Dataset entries
========

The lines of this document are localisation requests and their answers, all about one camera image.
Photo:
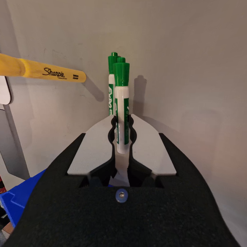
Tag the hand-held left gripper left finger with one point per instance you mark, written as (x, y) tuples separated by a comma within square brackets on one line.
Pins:
[(92, 146)]

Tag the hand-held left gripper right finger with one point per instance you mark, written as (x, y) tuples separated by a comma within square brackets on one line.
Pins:
[(152, 146)]

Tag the green dry erase marker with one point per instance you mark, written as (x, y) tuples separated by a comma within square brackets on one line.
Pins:
[(121, 77), (111, 65)]

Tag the blue plastic bin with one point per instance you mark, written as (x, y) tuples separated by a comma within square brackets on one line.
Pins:
[(21, 194)]

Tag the yellow highlighter marker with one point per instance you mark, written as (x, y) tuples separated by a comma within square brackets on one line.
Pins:
[(38, 70)]

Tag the grey desk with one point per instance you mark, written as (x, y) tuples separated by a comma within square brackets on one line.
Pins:
[(173, 57)]

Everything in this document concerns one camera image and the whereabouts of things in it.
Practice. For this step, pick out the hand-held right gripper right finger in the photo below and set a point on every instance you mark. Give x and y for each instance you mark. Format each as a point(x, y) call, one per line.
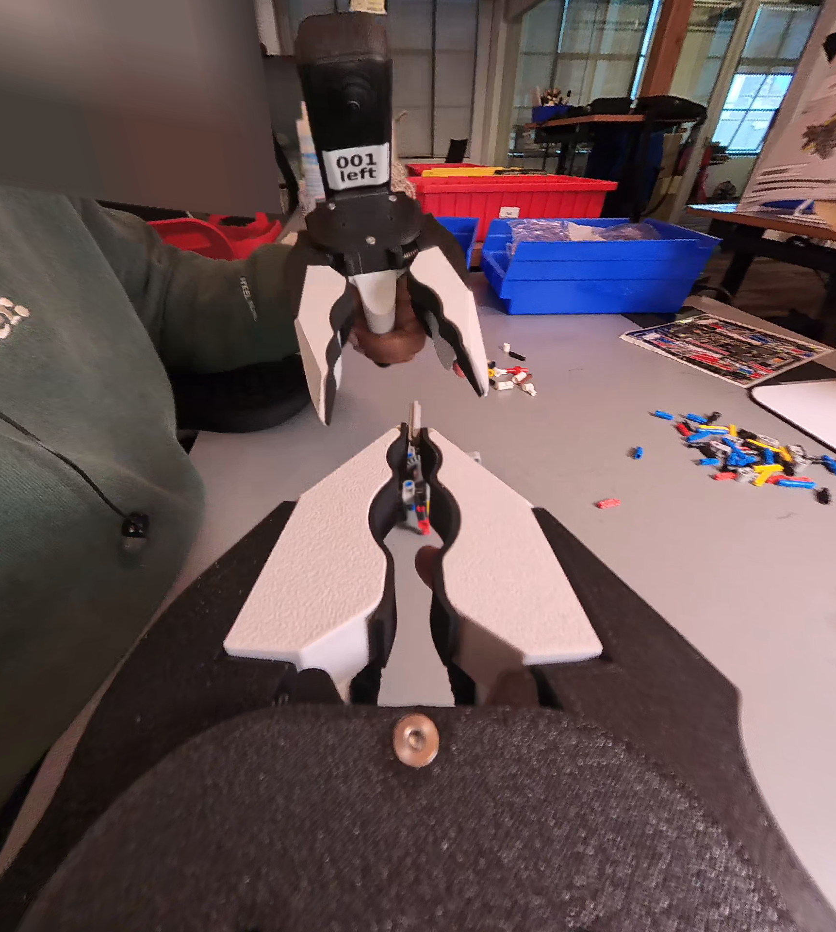
point(519, 575)

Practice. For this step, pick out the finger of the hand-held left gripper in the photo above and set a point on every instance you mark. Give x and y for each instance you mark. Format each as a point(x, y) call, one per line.
point(314, 320)
point(458, 313)

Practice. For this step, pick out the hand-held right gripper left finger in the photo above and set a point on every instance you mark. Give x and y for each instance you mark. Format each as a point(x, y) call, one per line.
point(316, 575)

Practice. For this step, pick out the grey lego axle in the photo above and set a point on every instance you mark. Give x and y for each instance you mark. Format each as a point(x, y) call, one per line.
point(415, 419)

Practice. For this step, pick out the grey lego gearbox assembly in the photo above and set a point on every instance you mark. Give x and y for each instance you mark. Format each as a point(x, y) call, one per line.
point(414, 495)

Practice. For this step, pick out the cluster of white red lego pieces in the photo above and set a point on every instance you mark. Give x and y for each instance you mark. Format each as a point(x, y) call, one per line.
point(512, 378)

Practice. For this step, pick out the pile of small lego pins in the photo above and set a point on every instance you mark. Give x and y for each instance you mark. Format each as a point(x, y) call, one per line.
point(745, 455)

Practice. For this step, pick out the person's left hand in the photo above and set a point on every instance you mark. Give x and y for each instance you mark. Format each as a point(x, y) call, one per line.
point(392, 346)

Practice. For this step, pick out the person's right hand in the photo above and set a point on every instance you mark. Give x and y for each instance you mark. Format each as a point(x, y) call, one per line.
point(425, 568)

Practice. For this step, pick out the small blue storage bin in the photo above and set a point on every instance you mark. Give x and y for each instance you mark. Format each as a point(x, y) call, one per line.
point(458, 240)

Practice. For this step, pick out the white spray bottle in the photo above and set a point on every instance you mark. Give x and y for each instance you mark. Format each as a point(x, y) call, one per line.
point(310, 167)

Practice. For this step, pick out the red basket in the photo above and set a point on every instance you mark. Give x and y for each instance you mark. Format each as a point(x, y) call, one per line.
point(228, 237)

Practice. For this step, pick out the red storage bin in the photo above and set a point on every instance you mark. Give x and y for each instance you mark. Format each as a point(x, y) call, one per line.
point(534, 200)

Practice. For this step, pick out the large blue storage bin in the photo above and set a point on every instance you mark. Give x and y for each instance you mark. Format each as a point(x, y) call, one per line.
point(592, 284)

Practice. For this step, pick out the clear plastic bag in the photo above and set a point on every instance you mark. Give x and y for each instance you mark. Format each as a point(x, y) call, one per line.
point(607, 231)

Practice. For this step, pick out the printed sticker sheet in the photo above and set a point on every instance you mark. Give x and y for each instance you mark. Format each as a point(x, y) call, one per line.
point(723, 349)

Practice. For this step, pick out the person's green hoodie torso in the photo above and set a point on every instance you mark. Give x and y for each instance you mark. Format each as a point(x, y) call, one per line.
point(39, 437)

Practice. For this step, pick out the white stand with flat base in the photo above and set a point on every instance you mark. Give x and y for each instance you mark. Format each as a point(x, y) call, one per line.
point(811, 422)

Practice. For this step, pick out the brown wooden table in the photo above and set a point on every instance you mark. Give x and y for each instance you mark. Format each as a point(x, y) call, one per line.
point(789, 218)

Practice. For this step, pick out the window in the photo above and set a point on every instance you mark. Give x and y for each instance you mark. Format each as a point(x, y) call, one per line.
point(760, 94)

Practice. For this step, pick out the white instruction booklet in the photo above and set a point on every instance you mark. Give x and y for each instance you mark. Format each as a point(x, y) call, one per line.
point(811, 73)

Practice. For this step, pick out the black frame work table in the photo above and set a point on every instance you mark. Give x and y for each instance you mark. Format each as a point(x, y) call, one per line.
point(592, 119)

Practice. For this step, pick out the wooden post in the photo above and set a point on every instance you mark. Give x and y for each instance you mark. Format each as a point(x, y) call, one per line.
point(669, 44)

========

* [YOUR INSTRUCTIONS]: Those lines of the records that contain the string "marker" should be identified and copied.

* [ANSWER AREA]:
Tag the green dry erase marker with one point per instance you mark, written as (x, y) tuples separated by a comma within square brackets on one line.
Tag the yellow highlighter marker with one point per instance you mark, written as (x, y) tuples separated by a comma within square brackets on one line.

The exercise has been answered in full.